Policy and governance of heritage: She might further intervene in state policies on cultural heritage, contributing to legislation around museums, restitution, museum-community partnerships and heritage protection in fragile states.
Her method and lens are well placed to continue challenging the status quo. As debates about returning artefacts, the role of museums in postcolonial contexts and the politics of memory intensify, voices like hers will likely be central.
Why Zoe Cormack Matters Today
In a world where museums are increasingly under scrutiny for how they acquired and display non-European artefacts, Zoe Cormack offers an approach grounded in humility, critical history and relational ethics. She insists that heritage is never a neutral terrain but one deeply entangled with power, violence and memory.
Her focus on South Sudan — a country navigating identity, fragmentation and renewal — reminds us that heritage work is not about passive preservation, but active negotiation. What artefacts remain, what is returned, how memory is spoken or silenced — all these questions are part of building futures, not merely archiving pasts.
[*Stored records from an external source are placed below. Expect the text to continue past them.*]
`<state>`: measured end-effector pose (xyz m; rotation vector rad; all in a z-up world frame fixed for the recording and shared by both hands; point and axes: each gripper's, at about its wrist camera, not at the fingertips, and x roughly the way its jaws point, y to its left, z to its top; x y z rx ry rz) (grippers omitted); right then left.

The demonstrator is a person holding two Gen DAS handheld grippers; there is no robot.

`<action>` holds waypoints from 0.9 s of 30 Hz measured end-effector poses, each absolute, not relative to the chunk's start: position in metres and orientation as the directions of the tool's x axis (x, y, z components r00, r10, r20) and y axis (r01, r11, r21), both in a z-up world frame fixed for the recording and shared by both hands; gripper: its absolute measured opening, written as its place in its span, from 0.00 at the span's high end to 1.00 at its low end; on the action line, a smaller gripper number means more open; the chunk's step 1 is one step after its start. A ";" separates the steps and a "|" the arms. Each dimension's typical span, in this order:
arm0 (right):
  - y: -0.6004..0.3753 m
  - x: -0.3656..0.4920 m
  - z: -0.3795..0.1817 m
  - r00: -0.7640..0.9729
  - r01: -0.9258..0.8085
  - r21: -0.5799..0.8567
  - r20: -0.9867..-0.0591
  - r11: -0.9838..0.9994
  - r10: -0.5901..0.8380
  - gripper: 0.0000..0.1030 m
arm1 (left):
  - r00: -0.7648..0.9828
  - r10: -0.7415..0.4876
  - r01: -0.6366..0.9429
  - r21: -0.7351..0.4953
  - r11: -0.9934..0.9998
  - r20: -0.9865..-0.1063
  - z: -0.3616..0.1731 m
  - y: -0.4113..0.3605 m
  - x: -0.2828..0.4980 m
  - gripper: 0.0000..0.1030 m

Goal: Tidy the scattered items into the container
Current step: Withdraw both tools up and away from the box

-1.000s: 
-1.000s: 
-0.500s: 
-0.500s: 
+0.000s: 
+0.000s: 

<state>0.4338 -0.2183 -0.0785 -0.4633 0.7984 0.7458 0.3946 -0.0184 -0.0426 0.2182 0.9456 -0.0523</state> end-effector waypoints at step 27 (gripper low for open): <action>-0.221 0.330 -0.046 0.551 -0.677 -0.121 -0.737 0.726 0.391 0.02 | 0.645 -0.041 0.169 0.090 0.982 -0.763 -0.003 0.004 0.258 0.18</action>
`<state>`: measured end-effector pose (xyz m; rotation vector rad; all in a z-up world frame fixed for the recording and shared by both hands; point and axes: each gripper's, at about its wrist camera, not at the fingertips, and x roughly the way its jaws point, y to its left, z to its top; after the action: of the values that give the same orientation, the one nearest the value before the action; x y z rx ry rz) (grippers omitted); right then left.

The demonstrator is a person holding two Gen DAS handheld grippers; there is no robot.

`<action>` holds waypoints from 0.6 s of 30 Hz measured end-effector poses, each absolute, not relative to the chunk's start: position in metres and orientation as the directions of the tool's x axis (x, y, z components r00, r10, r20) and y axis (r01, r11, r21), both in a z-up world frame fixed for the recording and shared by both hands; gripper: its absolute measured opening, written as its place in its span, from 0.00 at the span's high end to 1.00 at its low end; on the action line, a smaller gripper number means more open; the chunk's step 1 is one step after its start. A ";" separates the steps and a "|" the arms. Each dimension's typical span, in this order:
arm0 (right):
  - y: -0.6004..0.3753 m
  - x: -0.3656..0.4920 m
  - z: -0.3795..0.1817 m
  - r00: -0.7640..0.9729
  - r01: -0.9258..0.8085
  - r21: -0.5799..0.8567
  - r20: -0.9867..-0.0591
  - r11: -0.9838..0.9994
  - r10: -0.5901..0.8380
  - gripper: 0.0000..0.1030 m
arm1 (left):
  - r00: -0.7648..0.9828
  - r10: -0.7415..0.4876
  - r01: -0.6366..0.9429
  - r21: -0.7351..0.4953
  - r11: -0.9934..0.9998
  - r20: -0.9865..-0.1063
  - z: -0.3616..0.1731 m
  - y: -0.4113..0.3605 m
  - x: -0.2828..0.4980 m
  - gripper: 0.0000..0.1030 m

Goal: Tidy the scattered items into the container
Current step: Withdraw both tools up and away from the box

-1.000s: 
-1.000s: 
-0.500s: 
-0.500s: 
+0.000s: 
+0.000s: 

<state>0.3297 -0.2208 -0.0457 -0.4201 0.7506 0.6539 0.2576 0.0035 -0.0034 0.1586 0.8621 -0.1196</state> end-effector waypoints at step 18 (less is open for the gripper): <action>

For scholars, curators, heritage activists or anyone interested in how objects connect to people, Zoe Cormack’s voice is one that calls us to reflect, contest and rebuild the ways we think about memory, museums and material culture. Her journey continues, and the conversations she leads are becoming indispensable for many seeking more just and accountable cultural worlds.
Conclusion
Zoe Cormack stands out as a leading scholar who blends historical insight, ethnographic sensitivity and critical engagement with the ethics of collecting and remembering. Her work in South Sudan and in European museum contexts demonstrates how heritage is not merely about the past but also about shaping more equitable futures. Through her writings and collaborative projects, she challenges us to question the legacies of colonialism and to imagine museum practices that are more inclusive, transparent and just.